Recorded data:
□ □ □ □ □ □ □
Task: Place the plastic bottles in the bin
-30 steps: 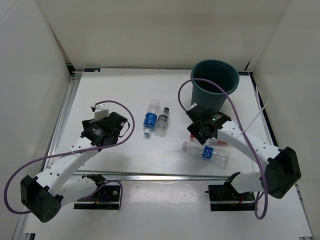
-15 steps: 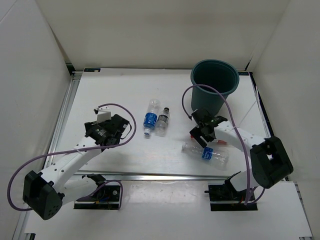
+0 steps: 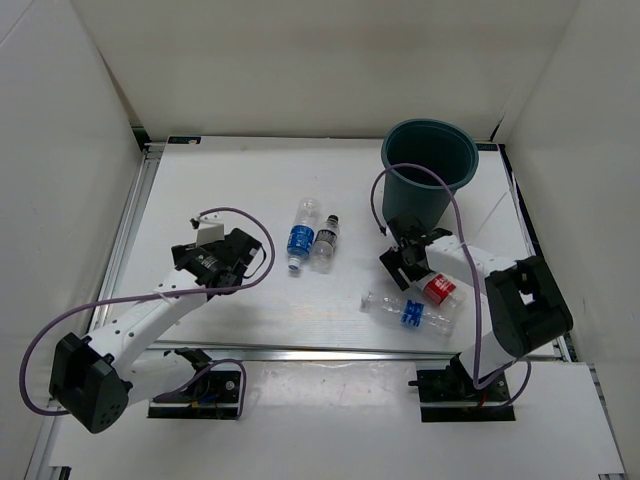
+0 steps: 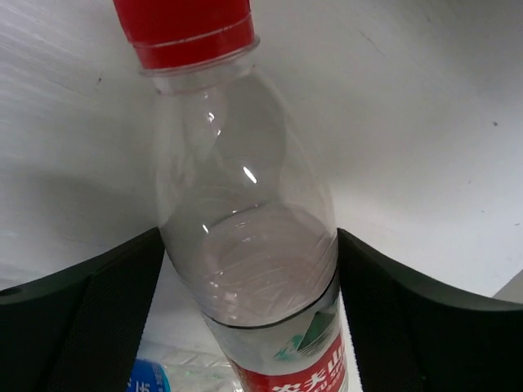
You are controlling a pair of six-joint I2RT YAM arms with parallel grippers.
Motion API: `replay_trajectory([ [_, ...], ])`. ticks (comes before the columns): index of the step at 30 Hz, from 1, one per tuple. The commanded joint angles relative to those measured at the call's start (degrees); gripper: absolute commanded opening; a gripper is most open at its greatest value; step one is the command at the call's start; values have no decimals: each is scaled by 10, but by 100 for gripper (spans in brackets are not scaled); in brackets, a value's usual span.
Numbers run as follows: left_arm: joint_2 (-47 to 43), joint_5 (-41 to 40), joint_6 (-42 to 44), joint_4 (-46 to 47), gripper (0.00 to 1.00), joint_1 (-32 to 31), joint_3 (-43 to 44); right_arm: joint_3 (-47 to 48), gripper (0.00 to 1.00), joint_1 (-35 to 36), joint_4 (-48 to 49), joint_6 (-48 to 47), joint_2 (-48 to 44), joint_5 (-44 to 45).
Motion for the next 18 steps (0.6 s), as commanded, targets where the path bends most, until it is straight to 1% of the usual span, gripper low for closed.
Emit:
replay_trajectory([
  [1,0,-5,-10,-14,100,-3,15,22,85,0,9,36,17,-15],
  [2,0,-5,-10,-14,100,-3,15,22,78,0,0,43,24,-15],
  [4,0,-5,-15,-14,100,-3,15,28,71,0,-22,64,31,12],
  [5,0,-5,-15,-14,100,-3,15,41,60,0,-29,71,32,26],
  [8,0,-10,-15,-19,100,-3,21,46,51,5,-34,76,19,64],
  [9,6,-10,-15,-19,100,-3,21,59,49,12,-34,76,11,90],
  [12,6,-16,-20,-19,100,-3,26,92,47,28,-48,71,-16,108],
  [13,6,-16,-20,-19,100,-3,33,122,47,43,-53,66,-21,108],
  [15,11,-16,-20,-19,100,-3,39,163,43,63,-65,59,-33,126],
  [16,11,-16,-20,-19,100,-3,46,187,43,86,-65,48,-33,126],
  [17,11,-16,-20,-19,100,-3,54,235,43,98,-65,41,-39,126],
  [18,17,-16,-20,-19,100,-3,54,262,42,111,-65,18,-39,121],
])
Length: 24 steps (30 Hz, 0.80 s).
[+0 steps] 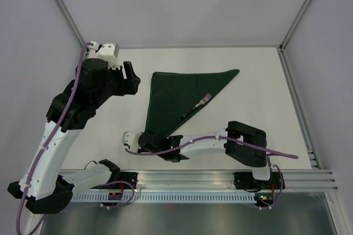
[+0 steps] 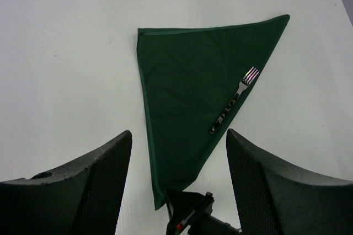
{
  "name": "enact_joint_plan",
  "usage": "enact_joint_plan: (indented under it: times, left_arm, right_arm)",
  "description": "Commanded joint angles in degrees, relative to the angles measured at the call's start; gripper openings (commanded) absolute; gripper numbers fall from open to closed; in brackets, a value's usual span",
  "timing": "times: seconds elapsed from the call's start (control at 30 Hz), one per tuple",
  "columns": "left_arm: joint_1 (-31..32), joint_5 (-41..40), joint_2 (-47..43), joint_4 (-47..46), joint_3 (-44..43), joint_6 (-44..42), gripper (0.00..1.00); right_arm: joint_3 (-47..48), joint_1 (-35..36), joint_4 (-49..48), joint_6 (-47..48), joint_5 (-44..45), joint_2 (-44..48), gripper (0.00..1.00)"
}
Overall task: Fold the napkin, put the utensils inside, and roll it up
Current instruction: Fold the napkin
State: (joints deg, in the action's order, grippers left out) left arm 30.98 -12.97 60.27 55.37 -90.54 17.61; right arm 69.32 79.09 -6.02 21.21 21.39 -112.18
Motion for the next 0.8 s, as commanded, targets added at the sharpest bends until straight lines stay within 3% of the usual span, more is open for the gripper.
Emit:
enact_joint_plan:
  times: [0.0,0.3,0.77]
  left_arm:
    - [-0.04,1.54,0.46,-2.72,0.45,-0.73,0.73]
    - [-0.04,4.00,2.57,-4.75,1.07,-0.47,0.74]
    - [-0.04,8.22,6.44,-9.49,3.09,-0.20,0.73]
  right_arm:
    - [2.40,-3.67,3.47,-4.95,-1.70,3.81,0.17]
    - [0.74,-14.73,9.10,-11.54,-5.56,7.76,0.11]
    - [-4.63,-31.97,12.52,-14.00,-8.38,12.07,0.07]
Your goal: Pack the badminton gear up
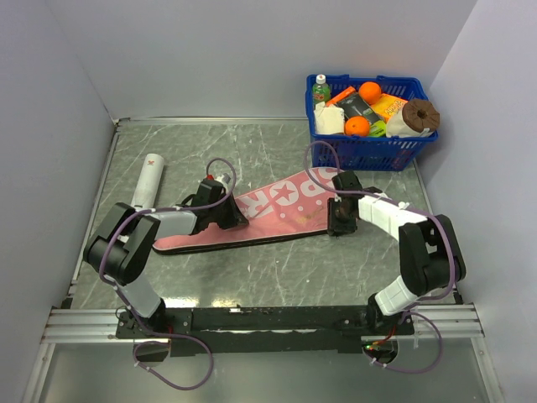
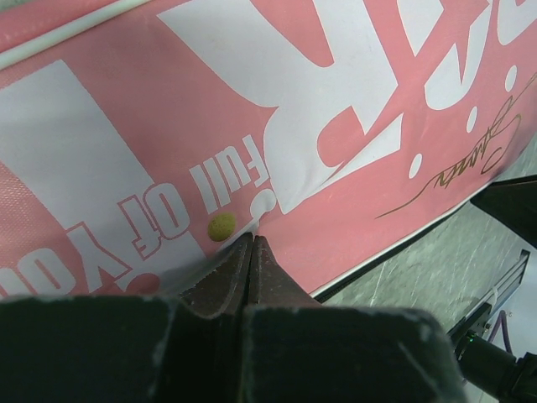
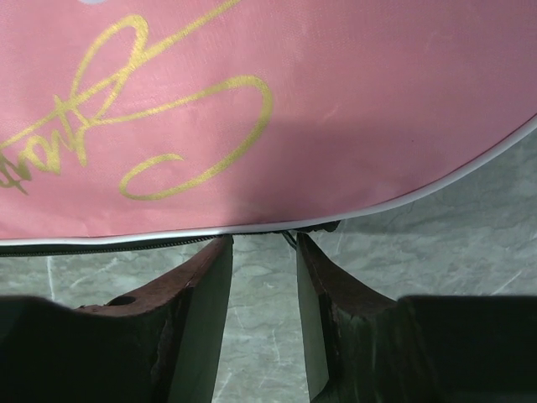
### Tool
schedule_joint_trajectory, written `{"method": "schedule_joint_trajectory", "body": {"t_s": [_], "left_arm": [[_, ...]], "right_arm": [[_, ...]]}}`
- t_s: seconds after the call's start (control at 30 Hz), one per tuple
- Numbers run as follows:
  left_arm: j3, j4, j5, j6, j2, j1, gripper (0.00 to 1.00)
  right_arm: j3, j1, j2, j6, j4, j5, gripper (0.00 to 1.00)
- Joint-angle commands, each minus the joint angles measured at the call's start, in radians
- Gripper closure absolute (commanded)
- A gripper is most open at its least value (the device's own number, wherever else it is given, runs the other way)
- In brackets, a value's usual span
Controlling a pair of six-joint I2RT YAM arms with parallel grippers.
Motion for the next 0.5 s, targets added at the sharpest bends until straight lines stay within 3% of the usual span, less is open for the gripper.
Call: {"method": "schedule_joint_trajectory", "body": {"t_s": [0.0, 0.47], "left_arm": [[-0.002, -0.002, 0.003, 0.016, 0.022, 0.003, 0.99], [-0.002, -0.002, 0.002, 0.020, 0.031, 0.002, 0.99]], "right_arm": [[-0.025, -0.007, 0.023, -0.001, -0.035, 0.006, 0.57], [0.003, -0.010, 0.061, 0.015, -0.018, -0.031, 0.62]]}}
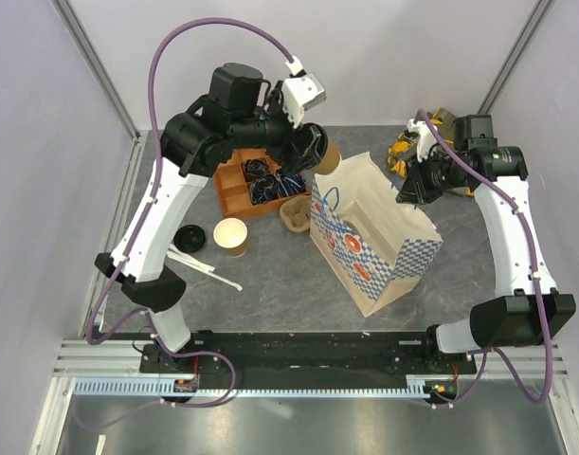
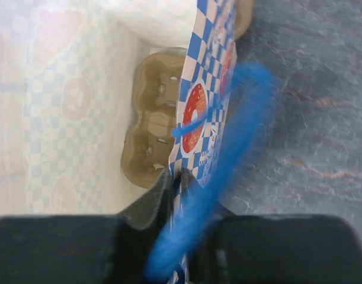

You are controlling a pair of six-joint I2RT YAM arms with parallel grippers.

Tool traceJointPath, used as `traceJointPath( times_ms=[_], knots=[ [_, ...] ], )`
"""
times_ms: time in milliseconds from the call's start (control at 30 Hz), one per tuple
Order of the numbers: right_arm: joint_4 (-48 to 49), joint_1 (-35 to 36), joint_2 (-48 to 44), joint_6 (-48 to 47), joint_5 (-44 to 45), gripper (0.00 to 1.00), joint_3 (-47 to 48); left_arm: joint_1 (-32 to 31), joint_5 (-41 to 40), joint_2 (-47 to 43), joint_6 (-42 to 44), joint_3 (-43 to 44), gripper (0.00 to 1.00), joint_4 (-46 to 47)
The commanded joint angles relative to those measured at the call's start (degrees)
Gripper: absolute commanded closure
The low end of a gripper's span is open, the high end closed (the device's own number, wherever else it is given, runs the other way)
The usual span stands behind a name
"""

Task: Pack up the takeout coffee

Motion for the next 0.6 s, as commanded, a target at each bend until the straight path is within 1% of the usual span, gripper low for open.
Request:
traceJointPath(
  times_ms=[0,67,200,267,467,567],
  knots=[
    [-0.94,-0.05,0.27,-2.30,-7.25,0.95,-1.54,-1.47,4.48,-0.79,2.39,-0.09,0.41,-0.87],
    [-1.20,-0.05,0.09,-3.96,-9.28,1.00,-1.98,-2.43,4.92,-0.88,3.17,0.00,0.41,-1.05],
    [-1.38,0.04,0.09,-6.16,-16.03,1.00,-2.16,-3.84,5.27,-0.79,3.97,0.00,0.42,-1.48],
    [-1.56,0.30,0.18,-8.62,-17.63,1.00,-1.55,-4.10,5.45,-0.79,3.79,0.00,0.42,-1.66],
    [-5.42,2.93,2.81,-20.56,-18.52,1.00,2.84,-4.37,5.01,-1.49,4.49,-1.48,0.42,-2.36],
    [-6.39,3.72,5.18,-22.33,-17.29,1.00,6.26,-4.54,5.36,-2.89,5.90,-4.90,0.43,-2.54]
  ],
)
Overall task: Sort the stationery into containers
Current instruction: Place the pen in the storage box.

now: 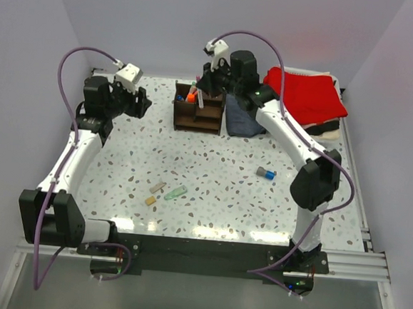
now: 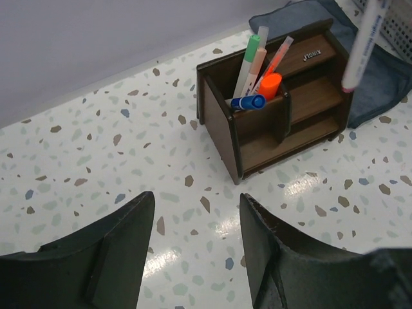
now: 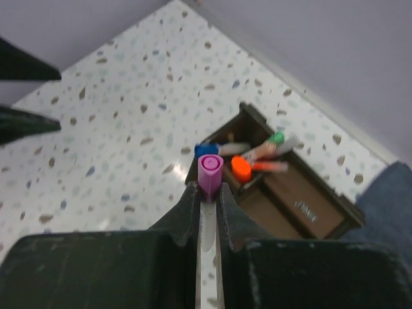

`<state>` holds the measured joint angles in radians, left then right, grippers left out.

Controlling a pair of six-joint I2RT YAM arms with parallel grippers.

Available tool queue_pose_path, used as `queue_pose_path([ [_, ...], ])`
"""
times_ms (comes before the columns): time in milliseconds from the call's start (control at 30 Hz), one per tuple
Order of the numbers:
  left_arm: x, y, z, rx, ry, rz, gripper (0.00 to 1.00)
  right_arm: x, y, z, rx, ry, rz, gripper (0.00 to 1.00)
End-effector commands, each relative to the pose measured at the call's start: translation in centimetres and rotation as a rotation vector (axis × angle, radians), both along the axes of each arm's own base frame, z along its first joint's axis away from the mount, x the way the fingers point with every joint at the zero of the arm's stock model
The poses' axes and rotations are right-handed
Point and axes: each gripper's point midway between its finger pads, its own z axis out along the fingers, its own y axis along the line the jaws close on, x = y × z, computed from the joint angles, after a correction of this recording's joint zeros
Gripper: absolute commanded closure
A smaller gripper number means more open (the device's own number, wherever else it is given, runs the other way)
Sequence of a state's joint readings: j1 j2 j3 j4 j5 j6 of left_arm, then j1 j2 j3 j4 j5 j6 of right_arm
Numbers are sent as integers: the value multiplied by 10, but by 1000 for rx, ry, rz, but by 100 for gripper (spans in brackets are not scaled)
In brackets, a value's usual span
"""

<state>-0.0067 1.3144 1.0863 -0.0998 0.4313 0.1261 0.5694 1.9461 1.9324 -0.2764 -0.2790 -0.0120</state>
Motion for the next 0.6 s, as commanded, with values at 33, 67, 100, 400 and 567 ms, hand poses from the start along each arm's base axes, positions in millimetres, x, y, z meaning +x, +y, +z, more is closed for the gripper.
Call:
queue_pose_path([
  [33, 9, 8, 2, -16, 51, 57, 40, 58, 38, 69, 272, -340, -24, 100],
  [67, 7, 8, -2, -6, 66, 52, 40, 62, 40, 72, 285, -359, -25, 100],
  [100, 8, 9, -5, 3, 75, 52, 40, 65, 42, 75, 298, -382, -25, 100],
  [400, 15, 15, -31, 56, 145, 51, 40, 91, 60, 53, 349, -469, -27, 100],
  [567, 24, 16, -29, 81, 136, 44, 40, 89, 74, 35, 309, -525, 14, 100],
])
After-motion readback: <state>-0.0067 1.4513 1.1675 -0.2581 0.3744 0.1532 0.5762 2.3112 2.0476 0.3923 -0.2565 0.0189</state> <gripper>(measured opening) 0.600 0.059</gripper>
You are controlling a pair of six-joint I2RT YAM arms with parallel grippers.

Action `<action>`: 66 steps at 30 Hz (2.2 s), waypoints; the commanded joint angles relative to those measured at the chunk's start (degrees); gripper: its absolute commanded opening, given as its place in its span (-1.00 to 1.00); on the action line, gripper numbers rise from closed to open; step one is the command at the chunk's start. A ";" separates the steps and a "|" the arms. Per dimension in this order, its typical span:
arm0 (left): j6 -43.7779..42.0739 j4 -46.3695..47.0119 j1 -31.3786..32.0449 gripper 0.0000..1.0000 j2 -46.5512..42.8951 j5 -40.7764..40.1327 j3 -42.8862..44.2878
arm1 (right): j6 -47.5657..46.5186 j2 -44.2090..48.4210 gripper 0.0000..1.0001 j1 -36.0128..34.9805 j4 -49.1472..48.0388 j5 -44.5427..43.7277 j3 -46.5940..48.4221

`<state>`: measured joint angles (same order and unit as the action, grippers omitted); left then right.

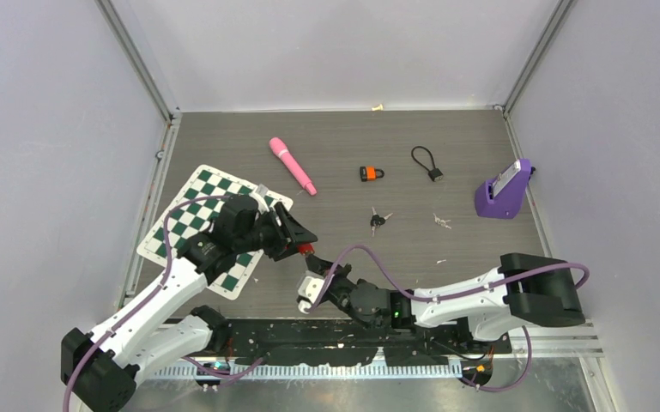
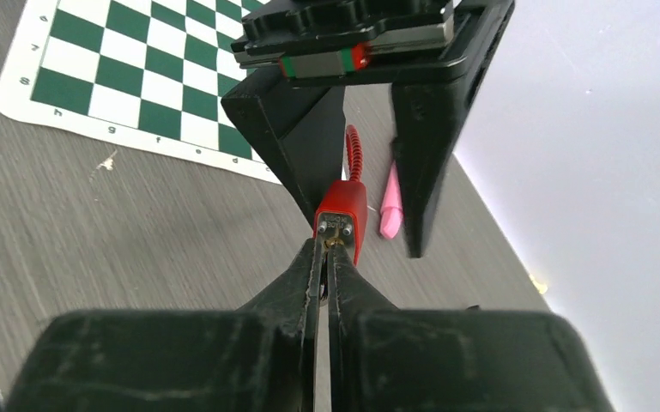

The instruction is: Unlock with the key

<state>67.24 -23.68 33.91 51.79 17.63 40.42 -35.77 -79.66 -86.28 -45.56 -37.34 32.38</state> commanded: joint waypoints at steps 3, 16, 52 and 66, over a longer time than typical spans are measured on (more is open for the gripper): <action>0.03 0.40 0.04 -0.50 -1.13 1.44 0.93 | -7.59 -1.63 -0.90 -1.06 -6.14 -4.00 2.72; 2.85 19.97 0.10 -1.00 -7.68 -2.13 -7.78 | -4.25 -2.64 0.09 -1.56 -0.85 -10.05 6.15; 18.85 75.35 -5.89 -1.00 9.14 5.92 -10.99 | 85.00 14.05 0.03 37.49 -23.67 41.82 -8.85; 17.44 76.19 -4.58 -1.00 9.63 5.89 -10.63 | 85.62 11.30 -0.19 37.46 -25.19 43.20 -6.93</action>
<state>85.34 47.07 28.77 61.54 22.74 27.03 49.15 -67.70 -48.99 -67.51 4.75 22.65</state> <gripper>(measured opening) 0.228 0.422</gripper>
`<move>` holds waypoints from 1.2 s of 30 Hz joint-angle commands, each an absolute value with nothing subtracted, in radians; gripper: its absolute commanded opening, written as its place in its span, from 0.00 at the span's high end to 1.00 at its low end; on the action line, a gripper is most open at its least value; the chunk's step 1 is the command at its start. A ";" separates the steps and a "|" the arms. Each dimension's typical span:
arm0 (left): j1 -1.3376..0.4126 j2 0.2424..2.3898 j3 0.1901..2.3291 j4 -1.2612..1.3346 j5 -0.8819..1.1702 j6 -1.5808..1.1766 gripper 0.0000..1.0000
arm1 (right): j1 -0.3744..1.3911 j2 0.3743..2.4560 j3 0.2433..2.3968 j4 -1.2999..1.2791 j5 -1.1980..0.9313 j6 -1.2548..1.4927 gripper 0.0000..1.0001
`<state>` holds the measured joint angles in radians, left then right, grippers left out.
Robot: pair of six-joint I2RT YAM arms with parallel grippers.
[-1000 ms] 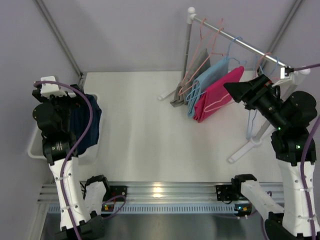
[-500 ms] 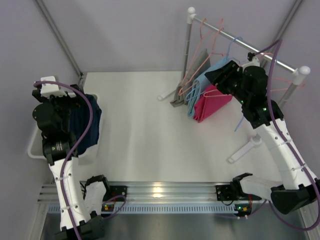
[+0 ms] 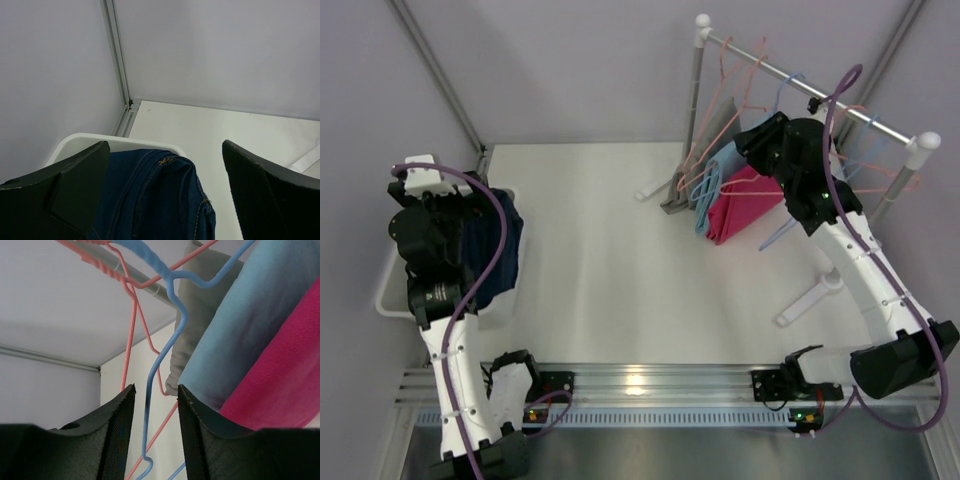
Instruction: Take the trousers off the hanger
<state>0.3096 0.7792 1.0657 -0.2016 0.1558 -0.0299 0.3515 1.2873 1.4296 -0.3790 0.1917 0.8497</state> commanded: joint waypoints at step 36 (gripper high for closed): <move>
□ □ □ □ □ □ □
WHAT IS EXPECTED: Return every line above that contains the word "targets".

EXERCISE SOLUTION:
Motion for the next 18 steps (0.6 s), as commanded, targets where the path bends most, until it is straight to 1% of the usual span, gripper low for closed.
Motion for the next 0.8 s, as commanded, targets added at the sharpest bends until straight lines stay within 3% of the usual span, more is open for the gripper.
Motion for the next 0.5 s, targets added at the sharpest bends until straight lines stay within 3% of the usual span, less is open for the gripper.

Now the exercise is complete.